Voilà, Monsieur Bawara, quelques éléments qui viennent réparer votre «oubli» et situer ceux qui ne savent pas, ne veulent pas savoir, ou doutent encore des raisons qui sont à la base de l’exil forcé d’un vieillard de presque 93 ans. Est-on jamais trop prudent dans un pays comme le Togo où la terreur et les crimes d’état contre les critiques ou opposants au régime Gnassingbé sont devenus banals, où un accident bête ou un tir isolé d’un élément «incontrôlé» d’une l’armée, pas tellement républicaine, est vite arrivé? Et rappelons, toujours en direction du ministre Bawara, que toutes les nombreuses victimes d’assassinat politique ou de disparition forcée enregistrées au Togo depuis le début de la lutte contre la dictature ne faisaient l’objet d’aucune poursuite judiciaire.
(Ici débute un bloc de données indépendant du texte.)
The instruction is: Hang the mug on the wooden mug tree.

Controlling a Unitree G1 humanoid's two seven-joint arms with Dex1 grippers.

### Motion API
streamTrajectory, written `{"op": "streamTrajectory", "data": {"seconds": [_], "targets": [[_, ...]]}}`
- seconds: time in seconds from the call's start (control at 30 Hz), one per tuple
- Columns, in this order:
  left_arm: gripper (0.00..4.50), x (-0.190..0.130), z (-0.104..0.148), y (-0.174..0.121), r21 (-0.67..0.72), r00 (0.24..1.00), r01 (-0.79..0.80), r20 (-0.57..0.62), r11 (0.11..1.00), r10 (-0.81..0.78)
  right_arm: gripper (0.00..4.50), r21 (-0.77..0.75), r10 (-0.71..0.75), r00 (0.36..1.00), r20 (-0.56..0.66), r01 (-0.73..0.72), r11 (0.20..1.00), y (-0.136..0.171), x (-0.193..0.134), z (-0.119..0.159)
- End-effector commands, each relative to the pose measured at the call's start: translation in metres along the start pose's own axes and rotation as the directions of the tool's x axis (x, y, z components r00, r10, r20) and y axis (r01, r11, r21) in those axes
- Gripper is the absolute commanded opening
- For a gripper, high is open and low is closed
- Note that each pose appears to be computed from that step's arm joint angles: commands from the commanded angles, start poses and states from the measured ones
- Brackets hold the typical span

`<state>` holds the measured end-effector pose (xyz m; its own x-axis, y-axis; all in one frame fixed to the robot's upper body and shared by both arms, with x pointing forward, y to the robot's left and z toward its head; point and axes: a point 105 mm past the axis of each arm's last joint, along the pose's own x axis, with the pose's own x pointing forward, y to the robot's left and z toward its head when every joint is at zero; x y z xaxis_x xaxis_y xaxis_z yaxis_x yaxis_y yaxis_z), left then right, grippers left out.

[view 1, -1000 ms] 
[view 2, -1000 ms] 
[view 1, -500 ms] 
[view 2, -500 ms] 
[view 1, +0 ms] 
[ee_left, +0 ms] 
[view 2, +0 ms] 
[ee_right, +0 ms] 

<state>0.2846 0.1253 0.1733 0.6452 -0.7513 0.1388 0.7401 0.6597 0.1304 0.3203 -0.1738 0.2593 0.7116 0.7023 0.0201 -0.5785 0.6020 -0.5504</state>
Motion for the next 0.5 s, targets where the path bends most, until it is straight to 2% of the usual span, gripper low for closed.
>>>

Certes, Monseigneur Kpodzro n’est pas le seul opposant togolais en exil ou en prison; le demi-frère de Faure Gnassingbé, Kpatcha, par exemple, croupit depuis plusieurs années avec une santé chancelante, sans oublier tous les autres. Mais le statut de Philipe Fanoko Kpodzro, ajouté à ses services rendus à la nation et surtout à son âge avancé, ne devrait pas être négligeable dans une république qui se respecte. C’est pourquoi nous ne croyons pas que malgré l’inimitié politique qui pourrait exister entre le prélat et ceux qui dirigent le Togo aujourd’hui, le laisser finir ses jours en exil soit la manière la plus correcte; politiquement, et surtout humainement parlant. En quoi, sincèrement, le vieux prélat constitue-t-il aujourd’hui une menace pour le régime de Faure Gnassingbé? Pourquoi ne pas organiser son retour au pays avec toutes les garanties pour son état de santé, et surtout pour sa sécurité comme savent le faire les hommes et les femmes de coeur? Ou bien, pour le régime Gnassingbé le pouvoir politique est et reste vraiment une question de vie ou de mort? N’oublions pas le jugement des générations futures et sutout de l’histoire qui risque d’être impitoyable.